He estimates that the figure for the full year could come in at about $15bn, aided by the launch of more exchange-traded funds (ETFs), and other passive investment strategies for commodities and metals.
The unprecedented flow of funds into commodities, metals and related indices is consistent with the theme developed over the past few years by the likes of Alan Heap at Citigroup in Sydney, Melbourne-based Peter Richardson, London- based Michael Lewis of Deutsche Bank, and Goldman Sachs's Jeff Currie in London. Citigroup has defined a super cycle as a prolonged (decades) trend rise in real commodity prices, driven by the urbanization and industrialisation of a major economy.
The commodity and metals story continues to gain new dimensions, in line with increasing fund flows. With more than five years of an apparent super cycle in the bag, investment bank Lehman Brothers this year anticipates growth of about $25bn in the broader field of commodity investment. Analysts have put the cumulative figure-to-date at between $150bn and $200bn.
The current cycle has seen a significant growth in commodity indexes such as Dow Jones-AIG, Reuters-Jefferies, and S&P Goldman Sachs Commodity Index (GSCI).
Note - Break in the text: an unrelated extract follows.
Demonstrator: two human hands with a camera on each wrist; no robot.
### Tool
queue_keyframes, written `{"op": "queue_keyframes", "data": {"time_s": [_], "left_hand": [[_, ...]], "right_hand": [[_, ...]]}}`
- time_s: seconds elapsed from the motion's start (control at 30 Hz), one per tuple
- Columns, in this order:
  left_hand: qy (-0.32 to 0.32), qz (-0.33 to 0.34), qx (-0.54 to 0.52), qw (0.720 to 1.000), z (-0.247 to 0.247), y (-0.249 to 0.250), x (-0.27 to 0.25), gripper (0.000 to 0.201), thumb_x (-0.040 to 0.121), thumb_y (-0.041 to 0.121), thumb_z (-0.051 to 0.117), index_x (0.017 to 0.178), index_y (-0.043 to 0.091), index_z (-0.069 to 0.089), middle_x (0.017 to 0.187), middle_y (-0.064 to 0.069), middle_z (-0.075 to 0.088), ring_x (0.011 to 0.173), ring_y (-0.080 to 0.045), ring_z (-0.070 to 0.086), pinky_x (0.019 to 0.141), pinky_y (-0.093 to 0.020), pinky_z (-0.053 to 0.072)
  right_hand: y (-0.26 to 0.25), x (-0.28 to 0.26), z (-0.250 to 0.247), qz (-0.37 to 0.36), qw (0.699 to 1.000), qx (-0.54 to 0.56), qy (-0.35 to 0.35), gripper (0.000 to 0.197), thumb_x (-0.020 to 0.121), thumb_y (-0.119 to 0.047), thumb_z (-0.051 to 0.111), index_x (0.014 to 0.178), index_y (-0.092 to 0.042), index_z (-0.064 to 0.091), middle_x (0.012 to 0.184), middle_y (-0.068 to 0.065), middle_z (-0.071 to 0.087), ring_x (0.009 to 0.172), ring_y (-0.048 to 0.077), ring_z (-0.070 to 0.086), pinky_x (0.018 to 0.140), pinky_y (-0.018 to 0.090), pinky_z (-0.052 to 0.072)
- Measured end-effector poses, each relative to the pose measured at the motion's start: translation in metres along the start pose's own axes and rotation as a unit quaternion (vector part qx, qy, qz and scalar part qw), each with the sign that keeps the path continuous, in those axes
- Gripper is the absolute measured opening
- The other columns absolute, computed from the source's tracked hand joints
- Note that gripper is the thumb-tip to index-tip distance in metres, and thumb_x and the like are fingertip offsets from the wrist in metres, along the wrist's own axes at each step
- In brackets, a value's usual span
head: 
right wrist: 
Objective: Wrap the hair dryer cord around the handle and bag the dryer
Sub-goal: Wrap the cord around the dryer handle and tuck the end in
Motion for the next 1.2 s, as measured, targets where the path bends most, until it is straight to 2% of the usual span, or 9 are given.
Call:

The rationale behind the latter index (as an example) was creation of an easily traded instrument providing investors with a reliable and publicly available benchmark for investment performance in the commodity markets, comparable to the S&P 500 or FT equity indices.
The S&P GSCI represents an unleveraged, long-only investment in commodity futures, broadly diversified across the spectrum of commodities. Specialised investors can go further, into related instruments, such as the S&P GSCI futures contract (traded on the Chicago Mercantile Exchange), or over-the-counter derivatives, or the direct purchase of the underlying futures contracts.
ETFs are also playing an increasingly important role, having attracted around $2bn in the first three months of this year alone. ETFs are open-ended securities that can be bought and sold by investors on a regulated exchange, in the same way as stocks and bonds. ETFs give investors exposure to commodities without the need to set up futures trading accounts or taking physical delivery of a commodity or metal.
The growing respectability of investing in commodities and metals - raw materials in the broad sense - has been fuelled by investors seeking a hedge out of stocks, bonds, and even cash. There is also the diversifier factor: if the price of crude oil declines, it could potentially be supportive to the equities side of a portfolio, if it reduces inflationary pressure, supporting, in turn and in time, lower interest rates. It has been noted that the US's Calpers, a giant pension fund with assets of more than $230bn, invested $450m into the S&P GSCI in March, just ahead of another rally in crude oil prices.
On the fundamental side, there is no question that serious investor interest in commodities and metals is now increasingly attracted by the merits of the "super cycle" story. According to Heap, there have been two super cycles in the past 150 years: late 1800s-early 1900s, driven by economic growth in the USA, and 1945-1975, prompted by post-war reconstruction in Europe and by Japan's later, massive economic expansion.
Deep research by Citigroup shows that in 1800, the Chinese and Indian economies were by far the largest in the world, dominating global gross domestic product (GDP), with Germany and Japan playing distant second fiddles. During the next few decades, the US economy really started moving, and took over as number one economy soon after 1900.
According to the Bank Credit Analyst, the odds are good that the commodities and metals bull market that began in 2001 has not yet run its full course. Chinese industrialisation and "rapid trend growth in the entire developing world will act as key forces to sustain structural demand for commodities". Heap's team has long stated that the key driver of the super cycle is without doubt materials-intensive economic growth in China.
Few prices go up in a straight line, and speculators inevitably contribute to the story. In January last year, the Citigroup global metal and mining team put it riotously: "A flood of investment funds is driving base metal prices much higher than can be supported by fundamental analysis of supply and demand. It's a bubble which could grow a lot bigger before bursting". There have been some bouts of savage profit taking in commodities and metals, but the fundamental story remains intact for the meantime.